Industrial production processes generate much of Europe’s pollution, including greenhouse gases, acidifying substances, wastewater and waste. Until 1996, the EU tackled this pollution with legislation targeting impacts in specific sectors such as air and water. Thanks to the integrated pollution prevention and control (IPPC) Directive, member states have to address all aspects of a plant's environmental impact – from emissions to raw materials, and noise to energy efficiency – under a single penalty system.

The integrated permitting approach, which covers some 30 industrial sectors, was already in use in several European countries. Under the IPPC it spread throughout the EU, ensuring the highest level of protection for the environment as a whole.

Best Available Techniques
A key achievement of the directive is the BATs, Best Available Techniques. Licensing authorities will only issue a permit if an installation meets certain requirements identified in the BATs, minimising pollution or preventing it altogether.
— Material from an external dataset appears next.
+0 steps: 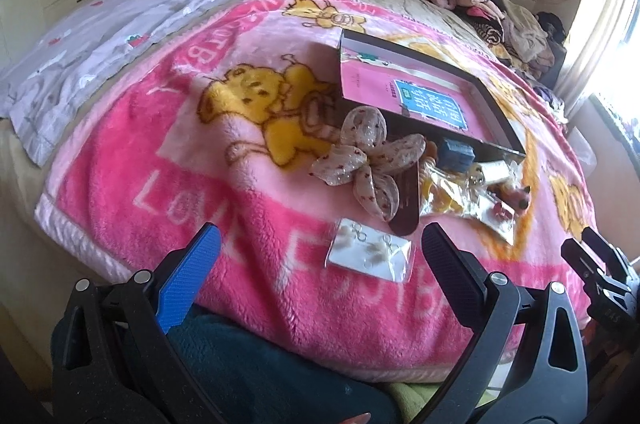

Each sector – refining, incineration, steel and so forth – has specific obligations under a particular BAT, and specific levels of allowable emissions. To assist the licensing authorities and companies to determine BATs, the Commission organises an exchange of information between experts from EU member states, industry and environmental organisations. The Commission then adopts and publishes BAT Reference Documents (BREFs), which are developed by the European IPPC Bureau in Seville, Spain. Word of their usefulness and of the success of integrated permitting is spreading beyond EU borders. China will learn more about Europe’s industrial-pollution permits in a major seminar scheduled for March 2008. Russia and India have also expressed interest in the ideas.

Amended twice since it came into force, the IPPC Directive (and related legislation on industrial emissions) was recently the subject of an extensive two-year review. The reviewers concluded that many member states are failing to implement the directive correctly, as the licensing authorities that set permit conditions have been given excessive flexibility. They also noted that if BATs are not implemented properly, member states will miss their goals in other EU legislation and policies such as the Air Pollution Thematic Strategy.

Compliance deadline
A further problem is that most member states are late implementing the directive. The deadline for full compliance for all installations was 30 October 2007. Despite good progress in this field over the last year, few EU member states succeeded in meeting the deadline. The reviewers also criticised the quality of certain permits that were issued, since they did not follow the BATs.

In December 2007, the Commission will propose that the directive be strengthened and BATs placed at the heart of the directive. It would also like to see reduced flexibility for permit licensing, greater transparency for the process of setting emission values and better monitoring of the directive’s implementation.

The Commission’s wish list includes a review of permits each time a BREF is revised and annual inspections of facilities. It also has plans to recast all EU industrial emissions legislation, including the IPPC and six other directives, into a single directive on industrial emissions that could be in force by 2012.